- **Goal of the exercise**: All lines in the records below that hold "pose" are to be shown.

- **Dataset content**:
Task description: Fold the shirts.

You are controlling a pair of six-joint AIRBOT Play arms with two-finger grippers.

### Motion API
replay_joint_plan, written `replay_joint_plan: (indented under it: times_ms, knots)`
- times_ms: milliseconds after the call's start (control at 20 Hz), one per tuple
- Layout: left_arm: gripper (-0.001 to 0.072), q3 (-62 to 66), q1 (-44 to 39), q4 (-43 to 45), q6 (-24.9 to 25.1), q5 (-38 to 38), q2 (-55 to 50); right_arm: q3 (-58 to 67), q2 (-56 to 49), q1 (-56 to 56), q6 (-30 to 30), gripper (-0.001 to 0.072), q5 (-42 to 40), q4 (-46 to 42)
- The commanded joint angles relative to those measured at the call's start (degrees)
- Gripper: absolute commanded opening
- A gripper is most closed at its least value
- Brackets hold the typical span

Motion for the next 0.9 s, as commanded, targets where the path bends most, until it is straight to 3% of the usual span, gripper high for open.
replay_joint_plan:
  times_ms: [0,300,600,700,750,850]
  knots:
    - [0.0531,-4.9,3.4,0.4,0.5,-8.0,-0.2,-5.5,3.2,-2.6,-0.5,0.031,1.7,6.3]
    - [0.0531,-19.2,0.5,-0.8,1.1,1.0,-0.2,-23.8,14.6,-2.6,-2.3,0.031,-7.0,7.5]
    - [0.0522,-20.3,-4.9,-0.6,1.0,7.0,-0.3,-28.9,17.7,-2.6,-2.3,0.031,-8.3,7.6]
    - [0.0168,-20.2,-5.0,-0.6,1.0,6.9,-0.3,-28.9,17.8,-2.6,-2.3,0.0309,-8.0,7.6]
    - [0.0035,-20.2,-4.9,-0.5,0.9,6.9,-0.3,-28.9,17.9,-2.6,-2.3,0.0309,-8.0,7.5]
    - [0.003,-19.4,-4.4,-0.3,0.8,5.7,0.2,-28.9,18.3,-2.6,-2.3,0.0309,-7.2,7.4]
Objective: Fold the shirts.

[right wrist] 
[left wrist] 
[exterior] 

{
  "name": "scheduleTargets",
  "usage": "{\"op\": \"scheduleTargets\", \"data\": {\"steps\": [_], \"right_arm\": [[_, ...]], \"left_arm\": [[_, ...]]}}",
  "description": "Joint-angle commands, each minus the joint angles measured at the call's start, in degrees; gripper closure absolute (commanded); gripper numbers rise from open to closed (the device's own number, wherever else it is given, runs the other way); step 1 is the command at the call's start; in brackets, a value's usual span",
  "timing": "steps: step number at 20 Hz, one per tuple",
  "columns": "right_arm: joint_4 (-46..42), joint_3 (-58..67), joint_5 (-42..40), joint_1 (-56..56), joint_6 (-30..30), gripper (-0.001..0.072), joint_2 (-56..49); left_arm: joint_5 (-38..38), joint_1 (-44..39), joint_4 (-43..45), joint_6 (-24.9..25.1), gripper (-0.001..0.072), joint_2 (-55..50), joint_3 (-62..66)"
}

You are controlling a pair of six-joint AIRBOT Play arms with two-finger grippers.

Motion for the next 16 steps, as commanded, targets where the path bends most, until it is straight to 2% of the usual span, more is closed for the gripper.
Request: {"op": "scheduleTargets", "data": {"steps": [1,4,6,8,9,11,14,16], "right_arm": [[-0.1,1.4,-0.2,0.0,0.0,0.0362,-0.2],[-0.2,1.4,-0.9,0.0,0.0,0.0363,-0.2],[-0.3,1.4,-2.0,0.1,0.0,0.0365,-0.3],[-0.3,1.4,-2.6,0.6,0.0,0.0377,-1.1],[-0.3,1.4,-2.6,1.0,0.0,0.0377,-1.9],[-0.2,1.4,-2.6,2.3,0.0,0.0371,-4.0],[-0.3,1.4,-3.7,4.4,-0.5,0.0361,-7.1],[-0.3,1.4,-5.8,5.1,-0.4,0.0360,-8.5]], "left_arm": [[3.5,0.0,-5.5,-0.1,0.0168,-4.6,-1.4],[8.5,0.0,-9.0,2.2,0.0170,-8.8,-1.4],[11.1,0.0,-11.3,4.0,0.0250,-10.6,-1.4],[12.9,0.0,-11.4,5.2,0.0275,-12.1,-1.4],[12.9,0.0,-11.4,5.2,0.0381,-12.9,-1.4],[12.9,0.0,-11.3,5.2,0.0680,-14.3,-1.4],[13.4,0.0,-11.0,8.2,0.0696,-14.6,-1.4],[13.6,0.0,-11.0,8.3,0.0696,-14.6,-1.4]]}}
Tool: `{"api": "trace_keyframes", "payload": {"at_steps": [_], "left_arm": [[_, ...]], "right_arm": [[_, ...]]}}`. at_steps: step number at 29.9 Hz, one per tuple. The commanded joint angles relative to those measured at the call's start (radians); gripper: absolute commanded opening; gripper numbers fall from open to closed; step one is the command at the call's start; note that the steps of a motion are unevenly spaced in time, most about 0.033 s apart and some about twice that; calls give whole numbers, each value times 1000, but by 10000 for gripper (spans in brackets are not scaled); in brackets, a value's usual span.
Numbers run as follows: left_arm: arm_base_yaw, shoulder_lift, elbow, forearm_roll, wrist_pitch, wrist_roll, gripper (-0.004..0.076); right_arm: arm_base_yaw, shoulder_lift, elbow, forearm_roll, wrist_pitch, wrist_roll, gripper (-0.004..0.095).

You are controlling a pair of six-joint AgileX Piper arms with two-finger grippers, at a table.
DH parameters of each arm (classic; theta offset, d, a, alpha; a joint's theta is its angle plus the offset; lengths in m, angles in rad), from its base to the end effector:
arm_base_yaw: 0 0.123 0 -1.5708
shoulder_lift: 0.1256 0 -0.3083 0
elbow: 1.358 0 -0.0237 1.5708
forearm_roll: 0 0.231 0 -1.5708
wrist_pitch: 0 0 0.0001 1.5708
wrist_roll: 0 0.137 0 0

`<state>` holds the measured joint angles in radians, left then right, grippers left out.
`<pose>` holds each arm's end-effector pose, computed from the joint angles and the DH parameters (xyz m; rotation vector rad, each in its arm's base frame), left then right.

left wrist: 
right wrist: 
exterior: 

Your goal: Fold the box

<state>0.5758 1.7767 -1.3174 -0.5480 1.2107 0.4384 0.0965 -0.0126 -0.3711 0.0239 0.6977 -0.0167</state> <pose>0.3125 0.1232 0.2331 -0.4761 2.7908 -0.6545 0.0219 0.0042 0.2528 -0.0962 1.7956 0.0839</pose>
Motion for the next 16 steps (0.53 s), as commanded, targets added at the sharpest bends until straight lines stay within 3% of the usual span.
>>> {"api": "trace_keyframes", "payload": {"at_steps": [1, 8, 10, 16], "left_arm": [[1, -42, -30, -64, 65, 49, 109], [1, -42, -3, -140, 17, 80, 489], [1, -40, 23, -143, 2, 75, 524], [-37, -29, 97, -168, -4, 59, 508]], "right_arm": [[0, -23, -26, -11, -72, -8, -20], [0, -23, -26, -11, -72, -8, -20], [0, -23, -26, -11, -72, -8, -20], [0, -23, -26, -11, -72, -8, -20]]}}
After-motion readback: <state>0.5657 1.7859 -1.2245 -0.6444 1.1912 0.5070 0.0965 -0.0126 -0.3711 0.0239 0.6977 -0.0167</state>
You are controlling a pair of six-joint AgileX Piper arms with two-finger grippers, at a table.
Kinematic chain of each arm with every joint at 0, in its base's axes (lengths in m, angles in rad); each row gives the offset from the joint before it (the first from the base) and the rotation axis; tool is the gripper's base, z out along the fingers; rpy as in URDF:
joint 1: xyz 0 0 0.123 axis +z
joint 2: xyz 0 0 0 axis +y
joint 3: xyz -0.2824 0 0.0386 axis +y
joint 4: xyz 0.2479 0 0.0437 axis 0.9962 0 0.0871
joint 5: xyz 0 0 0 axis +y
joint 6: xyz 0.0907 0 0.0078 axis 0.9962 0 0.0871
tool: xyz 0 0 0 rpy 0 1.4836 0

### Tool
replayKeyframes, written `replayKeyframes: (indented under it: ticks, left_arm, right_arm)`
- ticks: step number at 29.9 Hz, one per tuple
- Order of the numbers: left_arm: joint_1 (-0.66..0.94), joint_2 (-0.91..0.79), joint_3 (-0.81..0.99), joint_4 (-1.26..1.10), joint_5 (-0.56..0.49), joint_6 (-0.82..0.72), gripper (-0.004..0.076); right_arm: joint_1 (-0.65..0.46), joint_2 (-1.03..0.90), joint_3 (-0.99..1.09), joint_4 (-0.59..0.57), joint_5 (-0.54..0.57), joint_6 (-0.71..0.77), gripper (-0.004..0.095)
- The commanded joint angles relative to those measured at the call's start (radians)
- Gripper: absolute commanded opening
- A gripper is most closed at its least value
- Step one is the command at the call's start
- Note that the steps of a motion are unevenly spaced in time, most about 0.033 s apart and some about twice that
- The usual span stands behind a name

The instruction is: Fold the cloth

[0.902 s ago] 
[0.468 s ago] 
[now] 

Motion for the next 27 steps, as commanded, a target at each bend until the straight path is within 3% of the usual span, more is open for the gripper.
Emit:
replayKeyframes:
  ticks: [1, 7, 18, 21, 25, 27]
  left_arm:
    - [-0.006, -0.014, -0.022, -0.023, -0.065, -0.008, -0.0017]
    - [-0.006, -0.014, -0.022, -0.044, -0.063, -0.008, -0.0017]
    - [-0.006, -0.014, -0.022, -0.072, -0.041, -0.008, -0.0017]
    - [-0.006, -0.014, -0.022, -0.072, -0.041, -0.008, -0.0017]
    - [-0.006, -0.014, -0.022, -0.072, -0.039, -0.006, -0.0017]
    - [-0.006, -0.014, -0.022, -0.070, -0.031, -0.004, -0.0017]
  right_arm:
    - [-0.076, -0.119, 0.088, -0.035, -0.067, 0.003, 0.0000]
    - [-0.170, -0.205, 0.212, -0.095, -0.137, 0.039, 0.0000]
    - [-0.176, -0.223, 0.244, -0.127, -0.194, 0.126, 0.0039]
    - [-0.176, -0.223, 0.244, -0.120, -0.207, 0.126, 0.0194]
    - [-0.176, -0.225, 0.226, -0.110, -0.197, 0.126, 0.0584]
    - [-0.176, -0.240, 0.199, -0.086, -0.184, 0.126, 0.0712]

- **Reply to the task**:
`<pose>` holds each arm's end-effector pose, computed from the joint angles and the DH parameters (xyz m; rotation vector rad, each in its arm's base frame), left then right.
<state>0.5758 1.7767 -1.3174 -0.5480 1.2107 0.4384 0.0965 -0.0126 -0.3711 0.0239 0.6977 -0.0167</state> <pose>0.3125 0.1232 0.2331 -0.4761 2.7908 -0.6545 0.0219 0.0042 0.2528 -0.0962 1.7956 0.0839</pose>

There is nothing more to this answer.